ECE2020 Audio ePoster Presentations Pituitary and Neuroendocrinology (217 abstracts)
1Hospital das Forças Armadas, Portugal; 2Hospital Garcia de Orta, Portugal
Background: Septo-optic dysplasia (SOD), also known as de-Morsier syndrome, is a rare congenital disorder characterized by any combination of optic nerve hypoplasia, pituitary dysfunction and midline abnormalities of the brain. Clinical diagnosis requires the presence of at least two of the features. This disorder is equally prevalent in males and females, with a reported incidence of 1/10,000 live births. There is wide variation in the severity of the clinical features found. The most common endocrine anomaly is GH deficiency followed by ACTH and hypothyroidism.
Case report: A 37-year-old man with complaints of chronic back pain performed a CT scan of the spine which revealed diffuse bone demineralization. Later, a DEXA scan confirmed the diagnosis of osteoporosis. Subsequently, laboratory studies were requested and a low testosterone level was identified. No relevant medical or family history. He did not have children. He denied asthenia or decreased libido. The patient presented normal body hair distribution, no gynecomastia, normal testicular volume, 79 kg and 173 cm. An evaluation of the pituitary axis confirmed a low testosterone level (155 ng/dl), with gonadotropins in the low normal range (FSH 2.7 UI/l, LH 2.2 UI/l), suggestive of central hypogonadism.
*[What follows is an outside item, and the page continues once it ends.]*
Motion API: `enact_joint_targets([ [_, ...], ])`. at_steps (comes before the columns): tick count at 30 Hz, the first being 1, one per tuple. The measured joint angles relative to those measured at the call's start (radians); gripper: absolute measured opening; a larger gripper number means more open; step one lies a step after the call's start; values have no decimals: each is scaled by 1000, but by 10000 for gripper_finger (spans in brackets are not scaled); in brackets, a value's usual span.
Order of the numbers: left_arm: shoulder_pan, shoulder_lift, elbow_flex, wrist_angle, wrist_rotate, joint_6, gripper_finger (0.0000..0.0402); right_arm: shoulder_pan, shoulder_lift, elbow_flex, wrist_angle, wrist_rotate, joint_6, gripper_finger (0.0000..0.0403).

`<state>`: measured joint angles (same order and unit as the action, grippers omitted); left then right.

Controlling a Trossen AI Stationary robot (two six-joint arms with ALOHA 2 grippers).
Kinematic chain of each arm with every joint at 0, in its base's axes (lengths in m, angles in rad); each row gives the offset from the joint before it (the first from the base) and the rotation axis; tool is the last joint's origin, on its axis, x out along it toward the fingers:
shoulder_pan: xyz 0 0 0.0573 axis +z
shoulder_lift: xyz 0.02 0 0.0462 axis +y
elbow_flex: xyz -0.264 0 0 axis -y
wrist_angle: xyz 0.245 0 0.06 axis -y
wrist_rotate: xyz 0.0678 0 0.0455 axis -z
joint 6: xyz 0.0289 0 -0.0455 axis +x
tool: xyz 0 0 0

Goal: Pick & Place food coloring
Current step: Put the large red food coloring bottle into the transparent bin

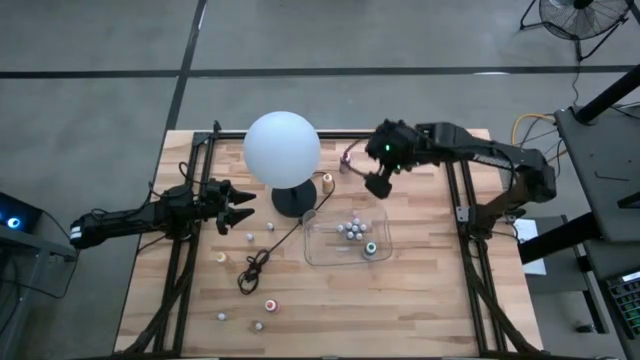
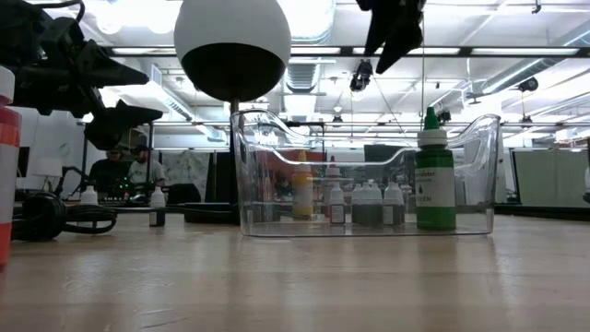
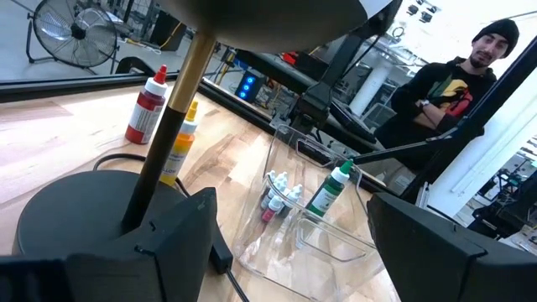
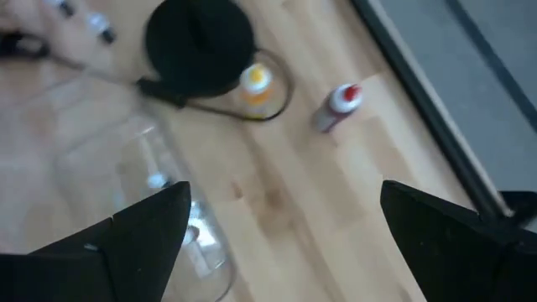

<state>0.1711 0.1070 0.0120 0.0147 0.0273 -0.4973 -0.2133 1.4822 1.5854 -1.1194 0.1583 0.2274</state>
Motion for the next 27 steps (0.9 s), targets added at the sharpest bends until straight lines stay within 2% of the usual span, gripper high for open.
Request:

TSH, Prolactin, ACTH, Cortisol, GH and IGF-1 levels were within the reference range. A brain MRI was requested and reported an absent septum pellucidum, thinning of the corpus callosum and underdevelopment of optic nerves, features compatible with septo-optic dysplasia. He was referred to an ophthalmologist yet no macula or optic disc defects were found. The patient started testosterone replacement therapy with good biochemical response. After the diagnosis, he fathered a child with a diagnosis of Costello syndrome. Both parents were then referred to the Genetic Department.
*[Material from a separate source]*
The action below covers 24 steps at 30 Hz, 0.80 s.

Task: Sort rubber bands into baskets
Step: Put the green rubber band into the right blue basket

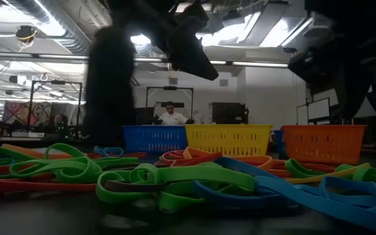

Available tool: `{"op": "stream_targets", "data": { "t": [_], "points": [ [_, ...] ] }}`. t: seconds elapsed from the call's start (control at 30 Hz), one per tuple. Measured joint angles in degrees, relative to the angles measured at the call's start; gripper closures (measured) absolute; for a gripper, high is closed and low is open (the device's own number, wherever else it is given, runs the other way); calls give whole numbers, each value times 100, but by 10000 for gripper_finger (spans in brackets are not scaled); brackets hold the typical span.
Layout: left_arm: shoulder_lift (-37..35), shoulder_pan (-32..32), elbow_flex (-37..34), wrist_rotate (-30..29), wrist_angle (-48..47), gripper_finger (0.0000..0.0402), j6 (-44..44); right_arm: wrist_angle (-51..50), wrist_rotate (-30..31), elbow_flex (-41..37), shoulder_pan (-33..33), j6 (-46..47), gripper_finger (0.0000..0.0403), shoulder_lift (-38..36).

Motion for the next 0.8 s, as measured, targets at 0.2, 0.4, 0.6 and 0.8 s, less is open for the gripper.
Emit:
{"op": "stream_targets", "data": {
  "t": [0.2, 0.4, 0.6, 0.8],
  "points": [
    [0, 0, 0, 0, -1, 292, -1, 147, 275, -286, -20, -38, 258, 0],
    [0, -2, 0, 0, -1, 292, 0, 347, 307, -363, -17, -57, 258, 215],
    [0, 0, 0, 0, -2, 292, -2, 533, 515, -363, -17, -102, 258, 677],
    [0, 0, 0, 0, -2, 292, -2, 562, 771, -350, -11, -105, 258, 814]
  ]
}}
Discussion: Patients with SOD are often diagnosed during infancy with visual, neurologic or endocrine defects. The few adult patients reported in the literature were diagnosed due to drug-resistant epilepsy. Our patient was asymptomatic, thus the diagnosis was made during a clinical investigation for secondary causes of osteoporosis. The sole endocrine anomaly found was gonadotropin deficiency, the least common reported. Nonetheless, the diagnosis of SOD was based on the classic features presented on MRI.
It is curious that father and child were diagnosed with rare congenital diseases. Costello syndrome is characterized by short stature, developmental delay and a characteristic facial appearance. Only about 350 affected individuals have been reported worldwide. As far as we know, no relation between the two diseases have been described.